Spoiler alert: if you are signed up for Billy-Bigge Yyards Postal Swim and don't want to know my results until they are posted, then stop reading now. I did my swim last night. Good. Tough. Good and tough.
For the uninitiated, a postal swim is a friendly competition where you swim on your own and then mail in your results (in this case email). The host (or hostess of the event) then posts the results so, I suppose, you can compare yourself to all the other swimmers you have been reading about for months. In my case that would be some pretty serious Brits whom I have never met in the flesh, but I enjoy reading their blogs and Facebook posts. I have learned that our foreign friends are extremely dedicated to their aquatic proclivities. Some of them swim outdoors (in England!) year round, some blast up and down the pool like Olympians, and some swim rivers and lakes just for the fun of it paying little attention to distance and times, ranking a swim rather by its enjoyment. I find them all interesting and motivating for my own efforts in the water.
The rules of this particular postal swim (yes it is spelled correctly above) are to swim one hour for distance anytime between March 21 and April 10 and send in the results. I did mine last night at the DSU pool during Masters practice. I hope my coach doesn't get offended at me as I have done my own thing several times lately. Anyway, I thought one hour hard would be a really good workout and I'm convinced it was. I found it pretty difficult to swim a full hour straight while really pushing the pace. I can swim many hours nonstop at a leisurely effort, but to push hard is another story. I was tired when I finished my hour, and I felt the effort in my arms and pectoral muscles even when I arose this morning.
When I got to the DSU pool about 6:00 o'clock, I found Felix Shipp sitting deckside waiting for a lane. Lately we have been showing up with all the swim teams absent. One of them came back last night, and I was reminded that one of the disadvantages of long course is there are a whole bunch fewer lanes. We chatted a bit and then lane four opened up so we got in. While doing my 1,000 meter warm up, I noticed a couple of things that fired me up for my swim. One, the pace clocks- one on each end of the pool- were synchronized. The second thing I noticed was that as I neared my tenth lap, the pace clocks were getting very close to flipping over back to zero. The clocks are digital, but they zero out at one hour and start over. Cha-ching!
I stopped after my warm up and had two and a half minutes to rest. I called Cagri over and told him I was doing a one hour postal swim and was going at zero.
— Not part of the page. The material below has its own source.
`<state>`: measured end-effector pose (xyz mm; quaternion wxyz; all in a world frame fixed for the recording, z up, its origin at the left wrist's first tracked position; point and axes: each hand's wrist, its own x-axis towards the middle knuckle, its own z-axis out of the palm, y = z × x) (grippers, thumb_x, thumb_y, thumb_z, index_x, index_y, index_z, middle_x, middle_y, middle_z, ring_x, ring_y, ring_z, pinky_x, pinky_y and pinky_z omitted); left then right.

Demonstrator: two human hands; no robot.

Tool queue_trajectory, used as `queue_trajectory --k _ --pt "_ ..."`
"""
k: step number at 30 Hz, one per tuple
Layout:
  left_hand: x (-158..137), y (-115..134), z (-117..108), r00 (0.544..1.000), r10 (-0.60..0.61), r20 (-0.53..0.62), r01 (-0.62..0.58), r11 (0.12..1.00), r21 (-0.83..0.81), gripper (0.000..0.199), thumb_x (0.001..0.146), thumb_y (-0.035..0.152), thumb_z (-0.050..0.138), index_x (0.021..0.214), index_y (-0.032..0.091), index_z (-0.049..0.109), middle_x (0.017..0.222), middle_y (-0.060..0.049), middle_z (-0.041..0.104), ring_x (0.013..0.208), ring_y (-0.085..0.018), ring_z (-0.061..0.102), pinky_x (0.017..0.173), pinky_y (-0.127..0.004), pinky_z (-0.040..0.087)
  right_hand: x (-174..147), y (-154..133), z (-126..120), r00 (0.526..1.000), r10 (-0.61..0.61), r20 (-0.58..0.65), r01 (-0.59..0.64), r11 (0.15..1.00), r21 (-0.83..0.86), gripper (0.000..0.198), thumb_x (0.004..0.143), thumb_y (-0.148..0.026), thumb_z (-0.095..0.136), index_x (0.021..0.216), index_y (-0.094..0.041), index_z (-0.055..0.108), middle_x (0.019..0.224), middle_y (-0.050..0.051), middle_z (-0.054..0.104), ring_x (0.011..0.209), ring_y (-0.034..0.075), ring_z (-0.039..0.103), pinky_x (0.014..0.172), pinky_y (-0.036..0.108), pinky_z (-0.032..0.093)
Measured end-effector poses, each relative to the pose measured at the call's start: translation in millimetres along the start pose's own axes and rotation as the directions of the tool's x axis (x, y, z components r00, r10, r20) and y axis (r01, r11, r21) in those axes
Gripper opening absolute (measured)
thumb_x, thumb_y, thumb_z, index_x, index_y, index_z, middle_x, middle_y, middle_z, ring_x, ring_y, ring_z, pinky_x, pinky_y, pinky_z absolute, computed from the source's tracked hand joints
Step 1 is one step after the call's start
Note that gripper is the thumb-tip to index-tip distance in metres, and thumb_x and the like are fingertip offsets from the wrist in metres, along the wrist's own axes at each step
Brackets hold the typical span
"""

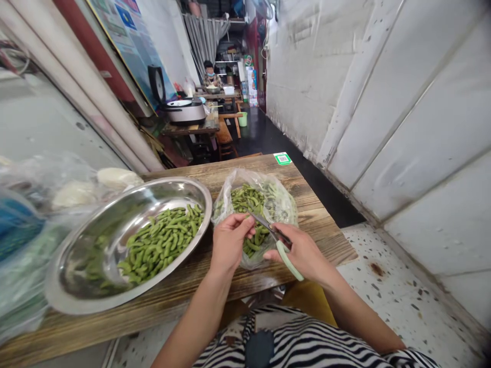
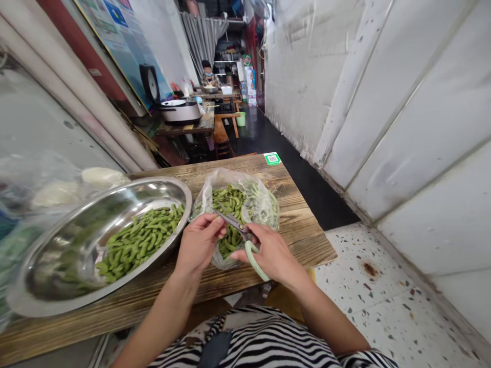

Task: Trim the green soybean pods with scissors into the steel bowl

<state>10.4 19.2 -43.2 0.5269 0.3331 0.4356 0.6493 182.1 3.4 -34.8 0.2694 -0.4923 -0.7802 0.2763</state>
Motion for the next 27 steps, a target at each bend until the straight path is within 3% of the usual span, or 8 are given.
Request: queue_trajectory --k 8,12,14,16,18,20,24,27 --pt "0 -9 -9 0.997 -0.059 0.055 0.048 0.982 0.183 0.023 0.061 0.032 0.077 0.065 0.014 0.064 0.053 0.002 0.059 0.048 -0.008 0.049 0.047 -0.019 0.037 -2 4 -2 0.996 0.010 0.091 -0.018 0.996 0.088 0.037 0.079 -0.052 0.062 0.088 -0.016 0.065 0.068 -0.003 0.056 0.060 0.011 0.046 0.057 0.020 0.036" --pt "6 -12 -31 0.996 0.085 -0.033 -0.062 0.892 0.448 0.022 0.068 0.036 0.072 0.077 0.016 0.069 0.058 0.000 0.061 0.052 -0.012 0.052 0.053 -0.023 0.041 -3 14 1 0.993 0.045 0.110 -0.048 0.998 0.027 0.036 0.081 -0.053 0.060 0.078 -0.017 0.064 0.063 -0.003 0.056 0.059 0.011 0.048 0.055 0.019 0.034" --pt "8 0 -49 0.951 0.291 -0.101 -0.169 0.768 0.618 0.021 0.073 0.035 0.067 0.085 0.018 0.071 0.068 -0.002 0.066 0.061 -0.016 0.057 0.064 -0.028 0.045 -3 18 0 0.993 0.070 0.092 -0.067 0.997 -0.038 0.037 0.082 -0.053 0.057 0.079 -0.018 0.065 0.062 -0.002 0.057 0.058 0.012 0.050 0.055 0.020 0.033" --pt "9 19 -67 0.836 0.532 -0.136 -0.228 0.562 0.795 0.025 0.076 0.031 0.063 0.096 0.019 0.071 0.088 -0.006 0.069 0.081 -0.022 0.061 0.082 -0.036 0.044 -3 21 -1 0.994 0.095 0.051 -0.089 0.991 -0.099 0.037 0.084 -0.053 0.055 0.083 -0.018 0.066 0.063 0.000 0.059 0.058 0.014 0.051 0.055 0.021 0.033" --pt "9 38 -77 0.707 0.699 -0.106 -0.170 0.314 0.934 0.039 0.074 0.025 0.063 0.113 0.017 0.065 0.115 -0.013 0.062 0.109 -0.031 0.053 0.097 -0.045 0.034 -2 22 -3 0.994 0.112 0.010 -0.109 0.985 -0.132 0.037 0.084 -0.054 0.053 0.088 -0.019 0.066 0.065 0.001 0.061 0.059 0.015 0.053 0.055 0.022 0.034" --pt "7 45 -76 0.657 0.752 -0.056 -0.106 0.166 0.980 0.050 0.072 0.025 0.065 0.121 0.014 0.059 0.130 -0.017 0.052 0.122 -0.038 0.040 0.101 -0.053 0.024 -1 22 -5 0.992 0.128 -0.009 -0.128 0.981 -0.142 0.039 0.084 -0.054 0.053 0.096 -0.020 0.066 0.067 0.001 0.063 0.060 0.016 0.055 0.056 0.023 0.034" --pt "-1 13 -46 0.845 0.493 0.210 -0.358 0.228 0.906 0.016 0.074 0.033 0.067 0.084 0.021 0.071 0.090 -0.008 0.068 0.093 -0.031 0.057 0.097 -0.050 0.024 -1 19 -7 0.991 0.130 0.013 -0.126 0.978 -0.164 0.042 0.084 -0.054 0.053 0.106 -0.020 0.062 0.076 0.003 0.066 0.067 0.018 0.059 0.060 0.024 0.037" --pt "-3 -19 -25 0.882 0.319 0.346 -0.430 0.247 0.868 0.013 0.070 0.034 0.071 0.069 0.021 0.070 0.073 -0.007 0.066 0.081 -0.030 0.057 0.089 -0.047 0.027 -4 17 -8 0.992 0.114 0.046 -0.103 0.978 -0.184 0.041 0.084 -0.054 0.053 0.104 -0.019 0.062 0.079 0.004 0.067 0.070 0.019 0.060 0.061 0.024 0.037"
He asked, "What is a postal swim?" and I thought, You know what one is because you told us about one a few years back.
At 0.00 on the deck clock, I punched my Garmin and pushed off the wall. I went as hard as I dared and did the first hundred in about 1:40, a pretty good pace for me. I didn't think I could hold that, but I was not afraid to try. Starting at zero made it easy for me to track my progress and my Garmin was set for the big screen to record distance. After a few laps, I was able to determine that I was doing most of them in 1:45. Occasionally, I would find myself flipping when the masters were leaving the wall. Ricky Smith was in lane three, and I am just a little bit faster than him, so I raced him down the pool several times when they were doing 50s. When that happened, I came in around 1:40. When I didn't have Ricky pushing me, it was 1:45 or even as slow as 1:50. A few times they were leaving when I was approaching the wall so they had a head start on me. I really did those laps at a high level as I usually managed to catch and pass them after they went from 50s to 100s.
To make a short story long, I did 3,404 meters in my one hour, and when I finished I knew I had done something. I drank some water and rested a couple of minutes before swimming a very slow 200. Then I did 3 X 100 with small paddles @ 2:00. I stopped at three because I was having trouble making the interval.
Yeah, I was that wasted.
I put on my medium paddles and did 2 X 50 @ 1:00. I couldn't handle that either, so I put on my large paddles and swam a steady but slow 400 and then called it a night. In all, I did 5,400 meters, not big numbers with a seventeen mile swim coming up, but a good workout nonetheless.
From now on, though, I have to chase the big numbers. Raw endurance it what I need for my Chicot Challenge. Although it is cold right now, the ten day forecast for our area looks good, looks normal. I can handle normal. Normal will give me a chance to do plenty of swimming. Last year I suffered a lot on my Challenge. I trained all I could, but the weather was so crazy that I was hampered from the really long swims I needed. Just the other day, I was looking back at last year's training diary. Over and over I read that I went to Twin Rivers to lift weights during the month of April because it was cold and raining. I remember one of those days talking to Tom Flanagan, a super nice man and very bright fellow. I was complaining to him about my training frustrations at the time. He told me then that all I could do was all I could do. True enough and it did help me feel better at the time. But when the Challenge was on, Robin Bond hadn't gotten the memo that all I could do was all I could do. She would not let me quit. I thank her for that now. I hope I don't need her determination this year. In fact, I hope when seventeen miles are done that I ask them if they are willing to go a little farther. That can only happen if I pay the price now.